Wherever the word "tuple" shows up in the data, report the line it sits in.

INPUT DATA section start

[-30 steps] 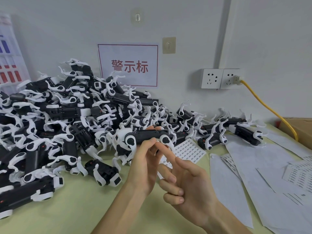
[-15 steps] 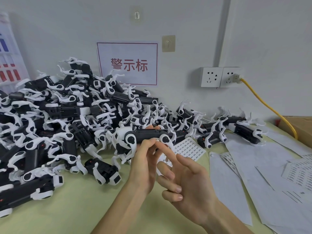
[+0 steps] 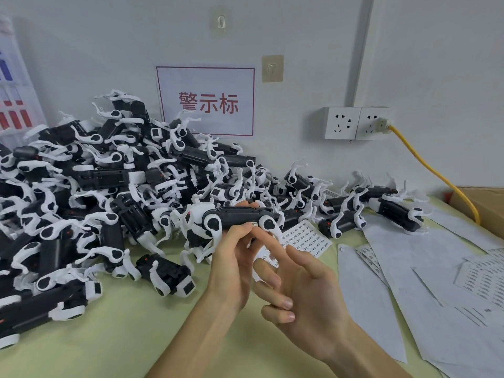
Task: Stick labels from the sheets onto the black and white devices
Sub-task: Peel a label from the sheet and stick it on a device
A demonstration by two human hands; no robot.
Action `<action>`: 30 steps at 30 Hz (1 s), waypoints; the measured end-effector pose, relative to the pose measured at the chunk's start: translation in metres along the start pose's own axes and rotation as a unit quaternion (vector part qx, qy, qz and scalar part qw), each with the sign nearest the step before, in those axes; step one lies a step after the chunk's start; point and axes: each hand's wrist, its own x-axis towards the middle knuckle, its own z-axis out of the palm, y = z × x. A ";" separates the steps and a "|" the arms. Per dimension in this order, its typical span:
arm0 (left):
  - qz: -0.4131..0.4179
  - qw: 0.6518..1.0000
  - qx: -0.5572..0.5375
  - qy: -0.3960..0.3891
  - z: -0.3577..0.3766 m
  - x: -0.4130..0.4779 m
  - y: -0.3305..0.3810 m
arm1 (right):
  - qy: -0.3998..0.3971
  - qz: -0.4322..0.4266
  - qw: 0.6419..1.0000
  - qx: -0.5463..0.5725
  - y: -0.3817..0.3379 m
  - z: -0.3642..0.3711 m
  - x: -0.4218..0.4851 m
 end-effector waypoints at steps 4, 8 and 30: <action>-0.001 1.000 -0.003 0.007 0.001 0.000 0.000 | 0.004 -0.005 1.000 -0.008 0.001 0.000 0.000; 0.004 1.000 -0.006 0.014 0.002 -0.001 0.001 | 0.012 -0.009 1.000 -0.017 0.001 0.000 0.000; 0.002 0.993 -0.040 0.114 0.005 0.002 -0.003 | 0.001 -0.009 1.000 -0.005 0.006 -0.002 0.001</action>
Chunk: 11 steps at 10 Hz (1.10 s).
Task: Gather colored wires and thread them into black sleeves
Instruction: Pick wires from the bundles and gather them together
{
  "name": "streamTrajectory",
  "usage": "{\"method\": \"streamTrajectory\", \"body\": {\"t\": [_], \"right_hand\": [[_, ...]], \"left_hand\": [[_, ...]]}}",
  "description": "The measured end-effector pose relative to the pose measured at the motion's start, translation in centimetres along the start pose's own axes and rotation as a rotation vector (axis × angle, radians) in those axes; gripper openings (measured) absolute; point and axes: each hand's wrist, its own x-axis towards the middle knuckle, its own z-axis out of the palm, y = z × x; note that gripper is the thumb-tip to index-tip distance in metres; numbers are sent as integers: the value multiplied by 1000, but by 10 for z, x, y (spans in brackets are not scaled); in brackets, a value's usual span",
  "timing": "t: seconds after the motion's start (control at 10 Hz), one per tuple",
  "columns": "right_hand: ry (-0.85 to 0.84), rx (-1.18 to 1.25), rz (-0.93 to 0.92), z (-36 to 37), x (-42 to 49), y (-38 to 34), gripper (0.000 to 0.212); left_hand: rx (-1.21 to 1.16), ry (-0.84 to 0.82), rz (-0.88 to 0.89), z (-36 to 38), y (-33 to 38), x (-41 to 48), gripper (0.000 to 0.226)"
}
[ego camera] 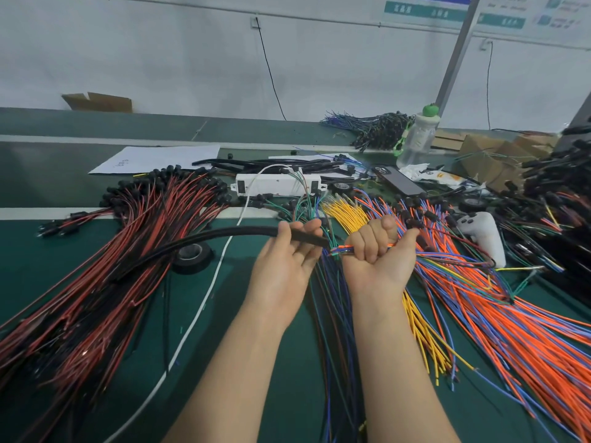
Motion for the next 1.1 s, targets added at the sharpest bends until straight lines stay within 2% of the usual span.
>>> {"method": "streamTrajectory", "body": {"t": [0.1, 0.3, 0.4, 0.5, 0.6, 0.8, 1.1], "right_hand": [[21, 22, -12, 0, -1, -1, 64], [41, 60, -58, -1, 1, -3, 61], [53, 67, -69, 0, 2, -3, 62], [61, 62, -70, 1, 1, -3, 61], [58, 64, -68, 2, 0, -3, 60], [50, 54, -69, 3, -1, -5, 62], [122, 5, -170, 1, 2, -7, 63]], "left_hand": [[42, 65, 9, 12, 5, -18, 29], [11, 33, 40, 98, 28, -86, 80], [-65, 135, 53, 108, 20, -89, 82], [-61, 144, 71, 109, 15, -89, 83], [-44, 81, 93, 97, 10, -80, 82], [50, 156, 49, 11, -5, -17, 25], [55, 9, 28, 4, -17, -7, 12]]}}
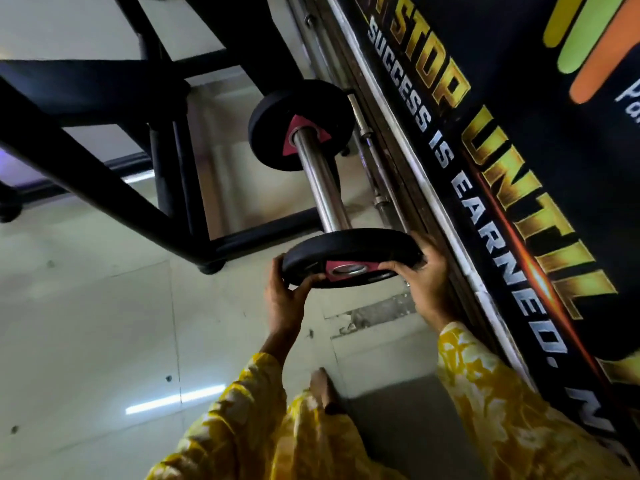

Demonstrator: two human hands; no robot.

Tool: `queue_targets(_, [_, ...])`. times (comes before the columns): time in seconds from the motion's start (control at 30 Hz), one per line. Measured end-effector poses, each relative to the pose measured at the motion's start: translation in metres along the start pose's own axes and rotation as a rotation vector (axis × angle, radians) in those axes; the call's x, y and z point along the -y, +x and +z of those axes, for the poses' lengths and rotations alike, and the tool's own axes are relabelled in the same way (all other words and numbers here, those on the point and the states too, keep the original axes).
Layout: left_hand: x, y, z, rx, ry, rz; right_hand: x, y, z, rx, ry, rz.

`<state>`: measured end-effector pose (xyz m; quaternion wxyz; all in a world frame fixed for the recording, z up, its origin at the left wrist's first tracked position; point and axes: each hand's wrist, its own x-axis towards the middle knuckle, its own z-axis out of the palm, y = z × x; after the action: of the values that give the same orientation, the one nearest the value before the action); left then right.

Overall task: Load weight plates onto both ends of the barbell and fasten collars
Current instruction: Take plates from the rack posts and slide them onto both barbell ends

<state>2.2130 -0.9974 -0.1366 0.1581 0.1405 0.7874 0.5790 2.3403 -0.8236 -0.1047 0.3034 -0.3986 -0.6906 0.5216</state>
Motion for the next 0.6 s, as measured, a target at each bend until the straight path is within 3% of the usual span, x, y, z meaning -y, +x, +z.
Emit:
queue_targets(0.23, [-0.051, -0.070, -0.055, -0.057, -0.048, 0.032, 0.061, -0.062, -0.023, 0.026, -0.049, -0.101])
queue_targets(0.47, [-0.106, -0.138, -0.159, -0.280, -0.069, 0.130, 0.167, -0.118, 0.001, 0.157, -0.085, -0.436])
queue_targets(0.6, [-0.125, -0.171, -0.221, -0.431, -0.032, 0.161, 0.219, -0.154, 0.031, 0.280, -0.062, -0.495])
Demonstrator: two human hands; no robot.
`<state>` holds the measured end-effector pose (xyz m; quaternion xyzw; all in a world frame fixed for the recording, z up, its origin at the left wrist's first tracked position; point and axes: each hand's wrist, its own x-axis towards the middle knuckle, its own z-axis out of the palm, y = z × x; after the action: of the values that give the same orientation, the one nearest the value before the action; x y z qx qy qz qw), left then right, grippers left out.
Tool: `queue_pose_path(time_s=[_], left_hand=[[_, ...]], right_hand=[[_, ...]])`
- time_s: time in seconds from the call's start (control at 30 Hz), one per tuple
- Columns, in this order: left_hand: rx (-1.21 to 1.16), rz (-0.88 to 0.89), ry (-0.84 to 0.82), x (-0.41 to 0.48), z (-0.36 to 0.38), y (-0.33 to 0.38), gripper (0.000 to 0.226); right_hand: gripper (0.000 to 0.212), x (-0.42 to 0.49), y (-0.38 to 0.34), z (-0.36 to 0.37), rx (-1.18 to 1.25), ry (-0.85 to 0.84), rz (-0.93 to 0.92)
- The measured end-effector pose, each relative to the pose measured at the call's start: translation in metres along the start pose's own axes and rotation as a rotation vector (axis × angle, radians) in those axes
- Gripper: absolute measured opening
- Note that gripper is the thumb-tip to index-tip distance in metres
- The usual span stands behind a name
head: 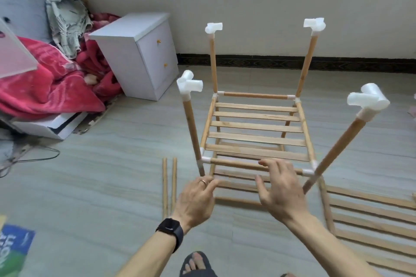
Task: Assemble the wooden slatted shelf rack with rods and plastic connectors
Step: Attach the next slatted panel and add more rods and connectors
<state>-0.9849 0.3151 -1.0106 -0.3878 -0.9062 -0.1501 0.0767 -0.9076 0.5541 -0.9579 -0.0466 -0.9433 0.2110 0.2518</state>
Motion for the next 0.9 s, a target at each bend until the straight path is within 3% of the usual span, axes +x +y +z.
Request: queue_pose_path(time_s=[0.13, 0.2, 0.3, 0.47, 0.7, 0.9], left_hand=[[-0.022, -0.519, -0.330, -0.048, 0.017, -0.049, 0.046], [0.016, -0.680, -0.468, -0.066, 0.029, -0.072, 0.043], [0.049, -0.804, -0.600, -0.082, 0.057, -0.098, 0.041], [-0.043, -0.918, -0.642, -0.073, 0.104, -0.117, 0.045], [-0.208, -1.052, -0.599, -0.060, 0.122, -0.123, 0.022], [-0.987, -1.281, -0.116, -0.038, 0.064, -0.122, 0.020]], right_hand=[[0.065, 0.036, -0.030, 0.049, -0.197, -0.342, -0.104], [0.078, 0.053, -0.044, 0.073, -0.309, -0.478, -0.127], [0.082, 0.058, -0.056, 0.101, -0.379, -0.425, -0.124], [0.078, 0.051, -0.048, 0.123, -0.383, -0.246, -0.182], [0.076, 0.049, -0.044, 0.123, -0.412, -0.262, -0.189], [0.090, 0.059, -0.057, 0.100, -0.376, -0.506, -0.088]])
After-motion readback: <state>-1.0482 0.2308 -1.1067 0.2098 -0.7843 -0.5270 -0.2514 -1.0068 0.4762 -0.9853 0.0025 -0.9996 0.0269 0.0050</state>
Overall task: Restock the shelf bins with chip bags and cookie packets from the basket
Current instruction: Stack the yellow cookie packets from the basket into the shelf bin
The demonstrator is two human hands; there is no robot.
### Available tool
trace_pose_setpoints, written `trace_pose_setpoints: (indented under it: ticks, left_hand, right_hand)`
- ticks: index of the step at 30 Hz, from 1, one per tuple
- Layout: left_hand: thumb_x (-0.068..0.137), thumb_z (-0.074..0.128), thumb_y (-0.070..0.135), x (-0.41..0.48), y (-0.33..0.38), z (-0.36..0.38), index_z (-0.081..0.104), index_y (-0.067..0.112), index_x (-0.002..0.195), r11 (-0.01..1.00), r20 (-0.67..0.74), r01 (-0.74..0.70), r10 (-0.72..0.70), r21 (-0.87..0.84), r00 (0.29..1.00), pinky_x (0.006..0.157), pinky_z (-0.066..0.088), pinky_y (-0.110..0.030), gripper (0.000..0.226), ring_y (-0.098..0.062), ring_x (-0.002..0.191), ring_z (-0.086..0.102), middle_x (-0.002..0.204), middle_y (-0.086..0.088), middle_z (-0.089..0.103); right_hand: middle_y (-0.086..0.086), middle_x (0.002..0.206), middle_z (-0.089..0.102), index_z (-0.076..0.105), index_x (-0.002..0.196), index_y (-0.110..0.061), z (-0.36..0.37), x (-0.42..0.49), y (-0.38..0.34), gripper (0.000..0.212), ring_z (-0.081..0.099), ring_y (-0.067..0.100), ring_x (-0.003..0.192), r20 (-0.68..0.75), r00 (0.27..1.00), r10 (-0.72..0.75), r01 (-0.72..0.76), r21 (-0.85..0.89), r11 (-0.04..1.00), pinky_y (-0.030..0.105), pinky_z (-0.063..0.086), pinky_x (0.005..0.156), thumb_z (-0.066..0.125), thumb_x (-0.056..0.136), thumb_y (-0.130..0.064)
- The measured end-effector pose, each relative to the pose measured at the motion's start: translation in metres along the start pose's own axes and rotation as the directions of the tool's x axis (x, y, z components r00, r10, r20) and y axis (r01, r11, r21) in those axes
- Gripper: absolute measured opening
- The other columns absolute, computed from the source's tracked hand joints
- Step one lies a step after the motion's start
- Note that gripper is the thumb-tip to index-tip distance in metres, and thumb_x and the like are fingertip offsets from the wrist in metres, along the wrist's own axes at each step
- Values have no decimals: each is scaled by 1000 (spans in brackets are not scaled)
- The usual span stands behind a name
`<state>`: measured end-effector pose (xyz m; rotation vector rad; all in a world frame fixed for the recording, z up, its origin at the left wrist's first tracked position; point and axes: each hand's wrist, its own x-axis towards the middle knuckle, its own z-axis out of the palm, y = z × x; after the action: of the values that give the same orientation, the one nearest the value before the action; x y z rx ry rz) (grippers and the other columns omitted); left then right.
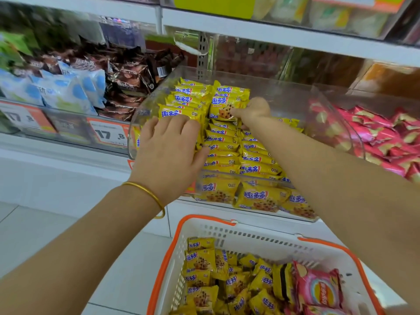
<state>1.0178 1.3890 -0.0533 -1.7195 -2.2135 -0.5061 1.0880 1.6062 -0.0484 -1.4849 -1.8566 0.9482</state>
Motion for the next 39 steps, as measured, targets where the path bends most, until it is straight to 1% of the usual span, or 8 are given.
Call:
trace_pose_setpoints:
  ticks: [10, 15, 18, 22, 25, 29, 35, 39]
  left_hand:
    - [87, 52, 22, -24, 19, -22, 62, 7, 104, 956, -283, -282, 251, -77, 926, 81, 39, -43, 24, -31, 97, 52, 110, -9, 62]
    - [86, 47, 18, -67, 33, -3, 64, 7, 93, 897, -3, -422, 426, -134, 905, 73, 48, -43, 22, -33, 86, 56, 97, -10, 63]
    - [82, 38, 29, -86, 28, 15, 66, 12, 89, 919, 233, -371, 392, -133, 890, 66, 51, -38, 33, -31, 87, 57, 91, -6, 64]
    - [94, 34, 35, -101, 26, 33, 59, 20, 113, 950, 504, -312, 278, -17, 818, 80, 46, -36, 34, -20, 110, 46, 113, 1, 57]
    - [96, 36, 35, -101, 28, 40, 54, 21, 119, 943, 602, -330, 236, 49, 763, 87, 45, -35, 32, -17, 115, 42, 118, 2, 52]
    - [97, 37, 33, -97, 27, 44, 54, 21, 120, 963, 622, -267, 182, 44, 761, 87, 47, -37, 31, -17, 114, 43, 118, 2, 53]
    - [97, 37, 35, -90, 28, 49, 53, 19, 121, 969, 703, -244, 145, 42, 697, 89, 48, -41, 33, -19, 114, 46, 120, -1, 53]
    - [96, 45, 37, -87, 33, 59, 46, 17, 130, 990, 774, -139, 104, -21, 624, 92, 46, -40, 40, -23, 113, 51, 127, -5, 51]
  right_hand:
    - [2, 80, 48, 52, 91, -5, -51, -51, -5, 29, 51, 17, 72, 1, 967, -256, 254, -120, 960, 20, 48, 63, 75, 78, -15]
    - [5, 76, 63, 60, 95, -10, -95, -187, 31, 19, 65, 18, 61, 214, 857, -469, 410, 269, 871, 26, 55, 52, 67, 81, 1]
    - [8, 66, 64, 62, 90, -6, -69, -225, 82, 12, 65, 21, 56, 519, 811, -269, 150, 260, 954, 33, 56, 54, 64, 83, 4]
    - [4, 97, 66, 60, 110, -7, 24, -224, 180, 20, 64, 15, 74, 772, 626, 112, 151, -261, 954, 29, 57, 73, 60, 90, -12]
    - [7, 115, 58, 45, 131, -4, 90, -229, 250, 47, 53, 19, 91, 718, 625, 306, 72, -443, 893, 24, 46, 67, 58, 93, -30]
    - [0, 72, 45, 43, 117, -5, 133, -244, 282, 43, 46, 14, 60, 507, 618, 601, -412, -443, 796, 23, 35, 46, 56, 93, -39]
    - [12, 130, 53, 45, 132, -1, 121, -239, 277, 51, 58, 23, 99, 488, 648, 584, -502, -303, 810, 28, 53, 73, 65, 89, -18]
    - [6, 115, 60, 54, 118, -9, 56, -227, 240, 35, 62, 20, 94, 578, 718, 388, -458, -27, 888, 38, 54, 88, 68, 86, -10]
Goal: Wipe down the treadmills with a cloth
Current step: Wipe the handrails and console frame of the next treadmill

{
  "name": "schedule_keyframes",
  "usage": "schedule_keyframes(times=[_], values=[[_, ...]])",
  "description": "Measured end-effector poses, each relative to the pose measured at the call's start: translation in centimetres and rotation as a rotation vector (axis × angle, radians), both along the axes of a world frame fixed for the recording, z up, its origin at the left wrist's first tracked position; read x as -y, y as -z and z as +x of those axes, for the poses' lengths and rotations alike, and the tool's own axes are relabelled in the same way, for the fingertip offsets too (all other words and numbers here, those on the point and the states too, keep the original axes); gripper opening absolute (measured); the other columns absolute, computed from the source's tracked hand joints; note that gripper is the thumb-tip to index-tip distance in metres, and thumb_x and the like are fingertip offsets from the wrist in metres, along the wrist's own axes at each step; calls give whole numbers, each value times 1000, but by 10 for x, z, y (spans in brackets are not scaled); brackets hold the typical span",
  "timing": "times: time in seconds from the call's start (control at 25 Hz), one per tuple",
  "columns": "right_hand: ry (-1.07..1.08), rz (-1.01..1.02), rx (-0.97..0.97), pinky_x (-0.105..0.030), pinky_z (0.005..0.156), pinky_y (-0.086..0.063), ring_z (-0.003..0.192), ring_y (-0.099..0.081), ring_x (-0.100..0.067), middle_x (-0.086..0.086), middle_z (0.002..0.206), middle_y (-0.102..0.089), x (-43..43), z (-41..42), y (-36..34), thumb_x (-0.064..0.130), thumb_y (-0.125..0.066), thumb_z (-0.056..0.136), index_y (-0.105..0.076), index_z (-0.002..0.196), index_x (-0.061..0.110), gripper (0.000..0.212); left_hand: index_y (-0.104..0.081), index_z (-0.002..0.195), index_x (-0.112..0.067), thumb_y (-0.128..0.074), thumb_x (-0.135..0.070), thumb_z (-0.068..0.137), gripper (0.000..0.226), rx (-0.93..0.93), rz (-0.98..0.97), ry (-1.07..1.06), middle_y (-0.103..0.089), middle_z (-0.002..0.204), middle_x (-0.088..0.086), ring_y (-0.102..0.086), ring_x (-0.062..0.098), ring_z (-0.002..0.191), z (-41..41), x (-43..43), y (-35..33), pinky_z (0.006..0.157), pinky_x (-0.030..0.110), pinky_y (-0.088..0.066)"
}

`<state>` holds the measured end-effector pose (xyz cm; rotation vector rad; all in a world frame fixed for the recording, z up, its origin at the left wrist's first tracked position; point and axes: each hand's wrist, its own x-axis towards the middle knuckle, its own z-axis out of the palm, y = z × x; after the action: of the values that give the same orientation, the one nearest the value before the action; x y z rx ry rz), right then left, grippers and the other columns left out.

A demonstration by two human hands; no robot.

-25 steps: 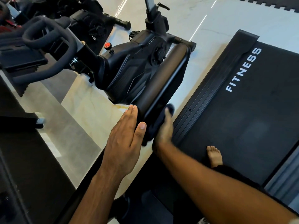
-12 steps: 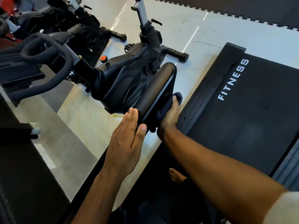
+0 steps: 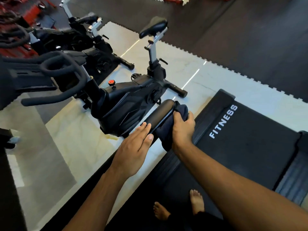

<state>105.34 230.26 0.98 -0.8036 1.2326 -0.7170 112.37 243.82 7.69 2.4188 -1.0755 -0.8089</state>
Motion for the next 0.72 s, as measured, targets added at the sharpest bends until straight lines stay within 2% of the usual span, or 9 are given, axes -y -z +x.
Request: schedule_keyframes(times=[0.08, 0.24, 0.36, 0.52, 0.72], values=[[-94, -171, -95, -19, 73, -45, 90, -60, -6, 9, 104, -65, -2, -7, -24, 22, -62, 91, -60, 120, 25, 29, -30, 150, -34, -29, -51, 100, 53, 0, -4, -34, -27, 154, -23, -19, -10, 140, 2, -3, -6, 119, 27, -18], [-340, -518, -126, -27, 90, -49, 103, -60, -8, 12, 117, -65, -34, -17, -57, 20, -63, 83, -59, 123, 33, 42, -36, 148, -35, -30, -52, 101, 50, 48, -35, -168, -35, 152, -19, -30, -1, 140, 7, -37, -23, 117, 31, -25], [-711, -697, -82, -28, 84, -48, 100, -61, -9, 12, 111, -65, -67, 5, -77, 19, -65, 83, -59, 119, 31, 38, -39, 146, -38, -30, -54, 100, 49, 106, -22, -303, -39, 151, -16, -38, 9, 138, 12, -79, -39, 113, 35, -31], [-1146, -819, -159, -28, 72, -39, 86, -56, -12, 10, 95, -61, -133, 52, -101, 24, -72, 83, -51, 103, 30, 30, -39, 145, -40, -31, -55, 99, 49, 136, -4, -526, -43, 150, -11, -43, 18, 135, 19, -161, -52, 108, 36, -36], [-1597, -960, -120, -36, 82, -53, 92, -65, -18, 5, 99, -71, -246, 103, -114, 28, -71, 81, -63, 105, 25, 26, -42, 145, -33, -34, -49, 100, 48, 182, 1, -872, -47, 148, -7, -45, 17, 134, 2, -291, -59, 108, 34, -38]])
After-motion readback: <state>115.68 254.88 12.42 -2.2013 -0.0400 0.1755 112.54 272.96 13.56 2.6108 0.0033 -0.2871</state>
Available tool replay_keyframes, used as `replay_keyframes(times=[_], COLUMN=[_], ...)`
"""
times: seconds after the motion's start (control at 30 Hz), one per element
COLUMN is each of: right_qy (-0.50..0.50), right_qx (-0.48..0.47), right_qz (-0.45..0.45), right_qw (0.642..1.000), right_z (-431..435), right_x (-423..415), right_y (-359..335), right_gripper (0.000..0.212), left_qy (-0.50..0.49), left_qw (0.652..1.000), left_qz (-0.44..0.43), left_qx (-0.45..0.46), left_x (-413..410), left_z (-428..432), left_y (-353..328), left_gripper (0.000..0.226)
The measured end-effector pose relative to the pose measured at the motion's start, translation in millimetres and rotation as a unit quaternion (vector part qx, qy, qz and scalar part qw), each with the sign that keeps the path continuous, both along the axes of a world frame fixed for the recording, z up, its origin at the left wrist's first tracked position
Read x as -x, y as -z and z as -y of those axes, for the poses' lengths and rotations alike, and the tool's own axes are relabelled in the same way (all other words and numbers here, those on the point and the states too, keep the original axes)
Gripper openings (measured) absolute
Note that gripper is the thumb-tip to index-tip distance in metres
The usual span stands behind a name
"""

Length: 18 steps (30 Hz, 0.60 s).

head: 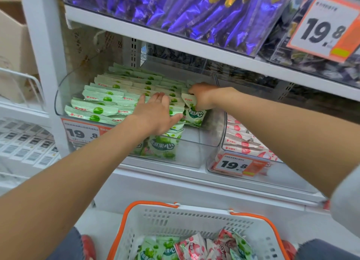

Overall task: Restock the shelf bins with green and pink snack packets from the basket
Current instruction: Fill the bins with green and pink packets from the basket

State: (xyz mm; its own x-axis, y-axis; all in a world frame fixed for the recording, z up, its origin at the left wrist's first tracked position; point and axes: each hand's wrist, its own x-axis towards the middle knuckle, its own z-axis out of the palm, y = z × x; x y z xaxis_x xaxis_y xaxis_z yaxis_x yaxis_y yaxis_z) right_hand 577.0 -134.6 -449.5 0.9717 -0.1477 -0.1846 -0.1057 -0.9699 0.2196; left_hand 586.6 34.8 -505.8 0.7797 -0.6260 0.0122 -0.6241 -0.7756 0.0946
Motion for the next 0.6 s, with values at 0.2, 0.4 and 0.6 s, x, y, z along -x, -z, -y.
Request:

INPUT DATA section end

EXPECTED ANSWER.
  "timing": "t: seconds after the motion's start (control at 10 Hz), one per tuple",
- time_s: time in seconds from the call's start (control at 30 Hz), one per tuple
- ticks: index of the step at 30 Hz, from 1, one per tuple
  "timing": "times: time in seconds from the call's start (control at 25 Hz), one per tuple",

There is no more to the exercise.